Estimating Regression using the DSL framework

Usage

dsl(
  model = "lm",
  formula,
  predicted_var,
  prediction = NULL,
  data,
  cluster = NULL,
  labeled = NULL,
  sample_prob = NULL,
  index = NULL,
  fixed_effect = "oneway",
  sl_method = "grf",
  feature = NULL,
  family = "gaussian",
  cross_fit = 5,
  sample_split = 10,
  seed = 1234
)

Arguments

model

A regression model dsl currently supports lm (linear regression), logit (logistic regression), and felm (fixed-effects regression).

formula

A formula used in the specified regression model.

predicted_var

A vector of column names in the data that correspond to variables that need to be predicted.

prediction

A vector of column names in the data that correspond to predictions of predicted_var.

data

A data frame. The class should be data.frame.

cluster

A column name in the data that indicates the level at which cluster standard errors are calculated. Default is NULL.

labeled

(Optional) A column name in the data that indicates which observation is labeled.

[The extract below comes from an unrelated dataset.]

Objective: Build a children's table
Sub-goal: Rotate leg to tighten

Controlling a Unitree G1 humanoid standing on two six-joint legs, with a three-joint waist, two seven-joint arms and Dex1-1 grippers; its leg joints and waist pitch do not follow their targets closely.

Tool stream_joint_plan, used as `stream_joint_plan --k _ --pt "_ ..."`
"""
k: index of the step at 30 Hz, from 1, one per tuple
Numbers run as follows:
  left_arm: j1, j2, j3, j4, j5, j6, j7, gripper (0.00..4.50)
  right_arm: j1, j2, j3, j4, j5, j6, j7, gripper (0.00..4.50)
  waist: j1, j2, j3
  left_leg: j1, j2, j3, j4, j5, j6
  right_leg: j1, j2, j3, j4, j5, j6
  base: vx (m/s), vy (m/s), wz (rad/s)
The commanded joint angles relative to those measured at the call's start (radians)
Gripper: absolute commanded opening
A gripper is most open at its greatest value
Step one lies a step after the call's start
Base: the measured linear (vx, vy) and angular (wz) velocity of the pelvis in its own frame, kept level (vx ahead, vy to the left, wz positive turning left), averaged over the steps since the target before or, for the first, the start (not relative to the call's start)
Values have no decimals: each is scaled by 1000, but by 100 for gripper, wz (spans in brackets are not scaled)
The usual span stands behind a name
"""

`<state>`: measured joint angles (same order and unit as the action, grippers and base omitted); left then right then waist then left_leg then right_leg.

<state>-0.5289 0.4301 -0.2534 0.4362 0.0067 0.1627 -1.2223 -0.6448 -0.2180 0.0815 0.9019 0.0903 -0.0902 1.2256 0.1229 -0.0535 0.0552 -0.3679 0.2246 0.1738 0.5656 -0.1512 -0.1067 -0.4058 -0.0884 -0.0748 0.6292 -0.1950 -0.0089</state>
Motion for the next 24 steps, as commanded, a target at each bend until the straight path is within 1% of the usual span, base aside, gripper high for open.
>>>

It should be a vector of 1 (labeled) and 0 (non-labeled). When NULL, the function assumes that observations that have NA in predicted_var are non-labeled and other observations are labeled.

sample_prob

(Optional) A column name in the data that correspond to the sampling probability for labeling a particular observation. When NULL, the function assumes random sampling with equal probabilities.

index

(Used when model = "felm") A vector of column names specifying fixed effects. When fixed_effect = oneway, it has one element. When fixed_effect = twoways, it has two elements, e.g., index = c("state", "year").

fixed_effect

(Used when model = "felm") A type of fixed effects regression you run. oneway (one-way fixed effects) or twoways (two-way fixed effects).

sl_method

A name of a supervised machine learning model used internally to predict predicted_var by fine-tuning prediction or using predictors (specified in feature) when prediction = NULL. Users can run available_method() to see available supervised machine learning methods. Default is grf (generalized random forest).

feature

A vector of column names in the data that correspond to predictors used to fit a supervised machine learning (specified in sl_method).

family

(Used when making predictions) A variable type of predicted_var. Default is gaussian.

cross_fit

The fold of cross-fitting. Default is 5.

sample_split

The number of sampling-splitting. Default is 10.

seed

Numeric seed used internally. Default is 1234.

Value

dsl returns an object of dsl class.

  • coefficients: Estimated coefficients.

  • standard_errors: Estimated standard errors.

  • vcov: Estimated variance-covariance matrix.

  • RMSE: Root mean squared error in the internal prediction step.

  • internal: Outputs used only for the internal use.